Como minimizar os impactos das adversidades acima?
Profissionalizar deve ser a palavra-chave, e isto não quer dizer afastar elementos da família e sim buscar meios que criem uma identidade técnica, indicadores chaves de sucesso, uma despersonalização da gestão, com processos comerciais e administrativos bem definidos. Não é preciso que haja perda do amor pelo negócio, dos valores familiares, aqueles que estavam contidos no sonho, importantíssimos e que norteiam o propósito.

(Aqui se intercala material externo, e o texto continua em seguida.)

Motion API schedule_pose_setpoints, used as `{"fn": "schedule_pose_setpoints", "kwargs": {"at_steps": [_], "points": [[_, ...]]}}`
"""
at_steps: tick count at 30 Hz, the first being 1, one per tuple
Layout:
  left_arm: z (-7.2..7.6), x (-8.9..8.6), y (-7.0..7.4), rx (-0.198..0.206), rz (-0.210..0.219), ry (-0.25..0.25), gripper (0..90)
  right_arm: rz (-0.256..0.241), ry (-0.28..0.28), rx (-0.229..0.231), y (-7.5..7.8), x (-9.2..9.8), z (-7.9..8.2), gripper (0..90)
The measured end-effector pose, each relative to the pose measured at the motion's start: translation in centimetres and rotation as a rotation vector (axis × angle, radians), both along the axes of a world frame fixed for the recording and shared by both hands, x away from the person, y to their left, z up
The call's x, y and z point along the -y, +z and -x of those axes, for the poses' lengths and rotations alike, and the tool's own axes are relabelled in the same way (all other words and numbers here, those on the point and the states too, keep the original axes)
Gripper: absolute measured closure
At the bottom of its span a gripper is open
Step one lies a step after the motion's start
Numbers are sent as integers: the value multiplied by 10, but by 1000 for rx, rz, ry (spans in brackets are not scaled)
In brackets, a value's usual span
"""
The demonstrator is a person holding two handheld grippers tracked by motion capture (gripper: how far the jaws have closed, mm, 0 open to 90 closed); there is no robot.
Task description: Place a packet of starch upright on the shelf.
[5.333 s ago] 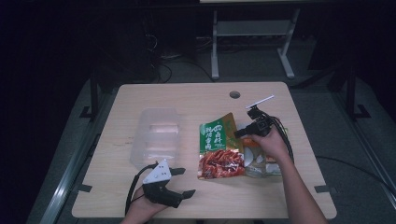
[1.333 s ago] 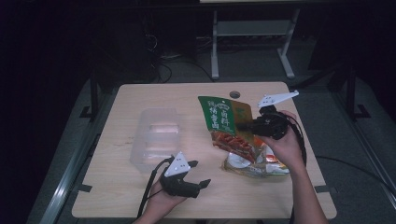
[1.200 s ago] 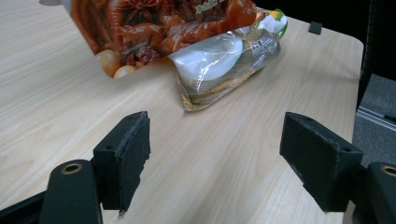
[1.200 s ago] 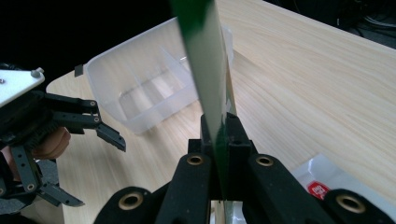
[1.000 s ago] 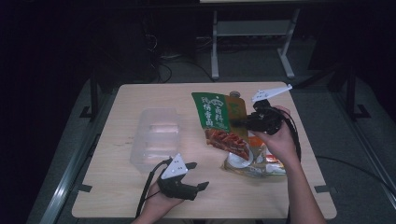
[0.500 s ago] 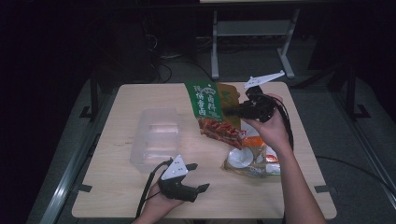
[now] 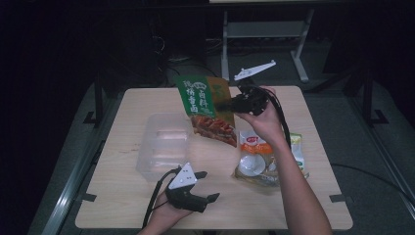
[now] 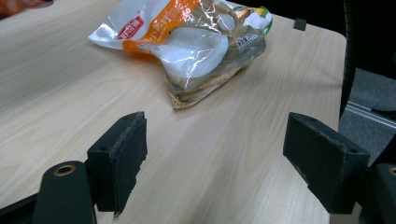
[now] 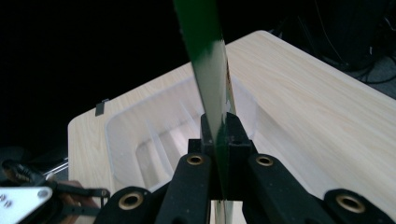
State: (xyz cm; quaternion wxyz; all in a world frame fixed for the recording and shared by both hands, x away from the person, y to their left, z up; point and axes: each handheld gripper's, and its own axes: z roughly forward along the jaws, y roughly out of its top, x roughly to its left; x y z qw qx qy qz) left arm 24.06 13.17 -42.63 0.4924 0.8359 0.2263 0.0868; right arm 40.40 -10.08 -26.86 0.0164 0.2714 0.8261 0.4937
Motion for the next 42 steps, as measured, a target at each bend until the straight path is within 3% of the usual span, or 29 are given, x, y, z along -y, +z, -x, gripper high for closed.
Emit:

No entanto, é possível que seja necessário buscar atrair talentos no mercado que possam fortalecer a gestão e mantê-los interessados é uma necessidade mandatória para a qualidade na busca dos objetivos empresariais.
Estar em uma empresa familiar pode ser um grande exercício de resiliência, paciência e resistência às adversidades e ao mesmo tempo pertencer a uma organização de sentimentos, propósitos, valores profundos e relações plenamente humanas. É entender as peculiaridades e viver a experiência!